In Serbia, Bosnia and Herzegovina, and in much of the eastern and southern former Yugoslavia, "Nargile" (Наргиле) or "Nagile" (Нагиле) is used to refer to the pipe. "šiša" (шиша) usually refers to the nicotine and tar free tobacco that is smoked in it. The pipes there often have one or two mouth pieces. They are usually shared between two people. The flavored tobacco is placed above the water and covered by pierced foil with hot coals placed on top, the smoke is drawn through cold water to cool and filter it. This, "narguile"", is also the common word in Spain, where hookah is also referred to as "cachimba", though Morroccan inmigrants in Spain use the word "shisha".
Shisha (شيشة), from the Persian word shīshe (شیشه), meaning glass, is the common term for the hookah in Egypt and the Arab countries of the Persian Gulf (including Kuwait, Bahrain, Qatar, Oman, UAE, and Saudi Arabia), and in Algeria, Morocco, Tunisia, Somalia and Yemen.
In Iran, hookah is called قلیان "ḡalyān". The name of the implement for smoking, ḡalyān, was apparently derived from the Ar. √ḡlā (to boil, bubble up) which is believed, it was the first name of Hookah too.
In Uzbekistan, hookah is called "Chillim". In India and Pakistan the name most similar to the English hookah is used: huqqa (हुक़्क़ा /حقّہ).

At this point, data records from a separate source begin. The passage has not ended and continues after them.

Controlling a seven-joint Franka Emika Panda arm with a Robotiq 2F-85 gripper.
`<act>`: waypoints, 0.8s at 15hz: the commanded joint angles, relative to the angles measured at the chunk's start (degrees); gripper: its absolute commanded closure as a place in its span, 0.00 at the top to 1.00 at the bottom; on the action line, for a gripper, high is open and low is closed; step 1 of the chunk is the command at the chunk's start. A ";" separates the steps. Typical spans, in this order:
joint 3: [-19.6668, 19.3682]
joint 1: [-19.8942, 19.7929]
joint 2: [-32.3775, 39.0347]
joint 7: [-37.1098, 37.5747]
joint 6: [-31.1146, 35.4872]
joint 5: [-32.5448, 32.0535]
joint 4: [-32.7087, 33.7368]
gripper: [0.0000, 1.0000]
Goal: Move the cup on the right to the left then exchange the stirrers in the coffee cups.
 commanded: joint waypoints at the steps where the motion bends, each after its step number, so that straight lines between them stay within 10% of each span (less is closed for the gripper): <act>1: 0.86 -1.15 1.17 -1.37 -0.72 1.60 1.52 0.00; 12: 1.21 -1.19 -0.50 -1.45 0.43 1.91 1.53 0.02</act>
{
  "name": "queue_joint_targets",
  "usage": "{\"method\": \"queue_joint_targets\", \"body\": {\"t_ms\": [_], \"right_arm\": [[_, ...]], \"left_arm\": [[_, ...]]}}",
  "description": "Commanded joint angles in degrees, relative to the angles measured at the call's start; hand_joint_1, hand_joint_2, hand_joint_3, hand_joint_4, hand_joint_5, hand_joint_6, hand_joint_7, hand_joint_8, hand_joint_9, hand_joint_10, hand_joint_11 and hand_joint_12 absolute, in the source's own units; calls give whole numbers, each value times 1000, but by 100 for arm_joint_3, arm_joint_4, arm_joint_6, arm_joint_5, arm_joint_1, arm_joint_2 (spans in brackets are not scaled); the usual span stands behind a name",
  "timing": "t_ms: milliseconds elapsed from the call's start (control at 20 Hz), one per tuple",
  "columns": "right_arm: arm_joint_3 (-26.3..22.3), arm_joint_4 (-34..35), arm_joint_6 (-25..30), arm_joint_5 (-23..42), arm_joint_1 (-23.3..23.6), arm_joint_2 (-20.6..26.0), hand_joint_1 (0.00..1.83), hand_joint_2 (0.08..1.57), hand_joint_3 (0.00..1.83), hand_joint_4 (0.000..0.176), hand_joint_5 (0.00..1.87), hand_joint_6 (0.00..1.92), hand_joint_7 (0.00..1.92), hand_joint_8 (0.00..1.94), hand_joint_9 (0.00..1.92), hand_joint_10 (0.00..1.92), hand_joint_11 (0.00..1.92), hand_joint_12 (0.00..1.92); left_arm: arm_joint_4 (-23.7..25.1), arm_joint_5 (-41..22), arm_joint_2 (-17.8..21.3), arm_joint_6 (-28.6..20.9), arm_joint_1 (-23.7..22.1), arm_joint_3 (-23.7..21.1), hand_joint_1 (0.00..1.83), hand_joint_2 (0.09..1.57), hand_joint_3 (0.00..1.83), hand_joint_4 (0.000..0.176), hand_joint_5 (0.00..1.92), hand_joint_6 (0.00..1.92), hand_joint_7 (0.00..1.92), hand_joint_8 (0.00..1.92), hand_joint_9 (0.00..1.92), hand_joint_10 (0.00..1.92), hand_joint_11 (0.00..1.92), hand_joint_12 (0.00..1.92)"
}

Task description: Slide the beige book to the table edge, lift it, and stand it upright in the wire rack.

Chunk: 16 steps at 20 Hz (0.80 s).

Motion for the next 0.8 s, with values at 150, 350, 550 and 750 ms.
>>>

The commonness of the Indian word "hookah" in English is a result of the British Raj, the British dominion of India (1858–1947), when large numbers of expatriate Britons first sampled the water-pipe. William Hickey, shortly after arriving in Kolkata, India, in 1775, wrote in his Memoirs:
The most highly-dressed and splendid hookah was prepared for me. I tried it, but did not like it. As after several trials I still found it disagreeable, I with much gravity requested to know whether it was indispensably necessary that I should become a smoker, which was answered with equal gravity, "Undoubtedly it is, for you might as well be out of the world as out of the fashion. Here everybody uses a hookah, and it is impossible to get on without" have frequently heard men declare they would much rather be deprived of their dinner than their hookah.

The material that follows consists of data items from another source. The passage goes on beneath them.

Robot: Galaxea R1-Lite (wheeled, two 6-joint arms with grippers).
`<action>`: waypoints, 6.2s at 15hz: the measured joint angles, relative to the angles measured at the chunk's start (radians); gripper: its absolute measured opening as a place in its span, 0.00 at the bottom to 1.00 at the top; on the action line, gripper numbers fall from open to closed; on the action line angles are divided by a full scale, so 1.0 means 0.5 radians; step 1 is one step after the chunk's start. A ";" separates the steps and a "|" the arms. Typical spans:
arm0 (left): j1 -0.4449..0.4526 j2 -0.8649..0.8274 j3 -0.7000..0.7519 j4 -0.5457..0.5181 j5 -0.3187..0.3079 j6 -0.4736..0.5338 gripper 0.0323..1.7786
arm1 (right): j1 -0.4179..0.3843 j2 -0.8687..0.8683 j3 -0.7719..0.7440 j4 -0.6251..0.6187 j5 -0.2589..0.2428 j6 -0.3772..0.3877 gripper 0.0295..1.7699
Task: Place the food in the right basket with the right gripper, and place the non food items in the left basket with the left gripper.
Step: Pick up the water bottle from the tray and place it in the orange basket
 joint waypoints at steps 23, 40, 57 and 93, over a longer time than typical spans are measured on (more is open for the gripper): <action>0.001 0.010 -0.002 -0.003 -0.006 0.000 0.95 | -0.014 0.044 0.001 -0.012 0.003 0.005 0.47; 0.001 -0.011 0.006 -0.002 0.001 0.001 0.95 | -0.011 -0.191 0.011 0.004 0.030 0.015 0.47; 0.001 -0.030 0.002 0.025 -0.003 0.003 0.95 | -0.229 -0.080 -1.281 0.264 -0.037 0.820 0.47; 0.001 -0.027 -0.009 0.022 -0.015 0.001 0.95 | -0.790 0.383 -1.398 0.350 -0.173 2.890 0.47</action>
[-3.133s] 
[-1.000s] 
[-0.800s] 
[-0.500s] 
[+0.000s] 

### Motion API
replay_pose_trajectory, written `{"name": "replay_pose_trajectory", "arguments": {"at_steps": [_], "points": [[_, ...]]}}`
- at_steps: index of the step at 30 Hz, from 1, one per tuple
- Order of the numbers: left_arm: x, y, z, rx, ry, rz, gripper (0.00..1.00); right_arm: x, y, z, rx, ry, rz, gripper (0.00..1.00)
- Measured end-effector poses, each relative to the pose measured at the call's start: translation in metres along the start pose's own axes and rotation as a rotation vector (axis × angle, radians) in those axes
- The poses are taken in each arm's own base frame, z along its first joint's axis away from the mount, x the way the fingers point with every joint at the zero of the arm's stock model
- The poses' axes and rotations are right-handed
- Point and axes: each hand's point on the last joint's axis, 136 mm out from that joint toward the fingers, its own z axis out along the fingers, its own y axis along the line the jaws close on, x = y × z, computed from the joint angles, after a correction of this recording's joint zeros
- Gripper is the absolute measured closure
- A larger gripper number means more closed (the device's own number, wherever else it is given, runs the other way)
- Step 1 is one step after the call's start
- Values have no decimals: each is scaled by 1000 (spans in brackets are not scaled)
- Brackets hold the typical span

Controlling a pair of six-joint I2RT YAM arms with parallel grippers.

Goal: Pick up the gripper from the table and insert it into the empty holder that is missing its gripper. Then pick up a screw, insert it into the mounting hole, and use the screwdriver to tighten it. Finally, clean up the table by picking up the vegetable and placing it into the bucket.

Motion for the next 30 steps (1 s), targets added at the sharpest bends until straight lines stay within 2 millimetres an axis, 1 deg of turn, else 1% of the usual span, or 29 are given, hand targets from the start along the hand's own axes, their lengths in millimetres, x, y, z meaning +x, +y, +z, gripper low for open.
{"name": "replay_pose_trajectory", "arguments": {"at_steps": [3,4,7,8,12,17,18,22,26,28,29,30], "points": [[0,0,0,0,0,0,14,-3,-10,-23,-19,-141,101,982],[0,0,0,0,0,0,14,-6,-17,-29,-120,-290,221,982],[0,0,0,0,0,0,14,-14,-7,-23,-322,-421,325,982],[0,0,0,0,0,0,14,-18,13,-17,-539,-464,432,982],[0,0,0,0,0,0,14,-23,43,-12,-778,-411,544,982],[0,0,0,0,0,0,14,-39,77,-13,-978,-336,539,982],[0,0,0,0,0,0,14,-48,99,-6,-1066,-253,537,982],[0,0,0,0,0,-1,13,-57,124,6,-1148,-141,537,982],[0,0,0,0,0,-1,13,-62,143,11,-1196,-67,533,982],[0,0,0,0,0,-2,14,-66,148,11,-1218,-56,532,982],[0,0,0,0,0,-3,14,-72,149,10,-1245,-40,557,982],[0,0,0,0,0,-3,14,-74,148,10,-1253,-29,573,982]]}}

Further information: Health effects of tobacco
Although the use of Hookah has been commonly attributed to be much worse than regular tobacco smoke, tests remain inconclusive as to the true health impact of the hookah. Some studies conclude that Hookah smoke is safer than tobacco cigarette smoke, while other studies refute this claim.
Each hookah session typically lasts more than 40 minutes, and consists of 50 to 200 inhalations that each range from 0.15 to 0.50 liters of smoke. Reports by the World Health Organization and the American Cancer Society have shown that, in a one-hour hookah session, users consume about 100 to 200 times the smoke and about 70 times more nicotine than they would in one cigarette.
The water used to filter the smoke does not work efficiently to remove all the harmful chemicals.
A study on hookah smoking and cancer in Pakistan was published in 2008. Its objective was "to find serum CEA levels in ever/exclusive hookah smokers, i.e. those who smoked only hookah (no cigarettes, bidis, etc.), prepared between 1 and 4 times a day with a quantity of up to 120 g (the average bowl in holds 30g) of a tobacco-molasses mixture each (i.e. the tobacco weight equivalent of up to 60 cigarettes of 1 g each) and consumed in 1 to 8 sessions". Carcinoembryonic antigen (CEA) is a marker found in several forms of cancer. Levels in exclusive hookah smokers were lower compared to cigarette smokers although the difference was not statistically significant between a hookah smoker and a non-smoker. Also the study concluded that heavy hookah smoking (2–4 daily preparations; 3–8 sessions a day ; 2 to 6 hours) substantially raises CEA levels.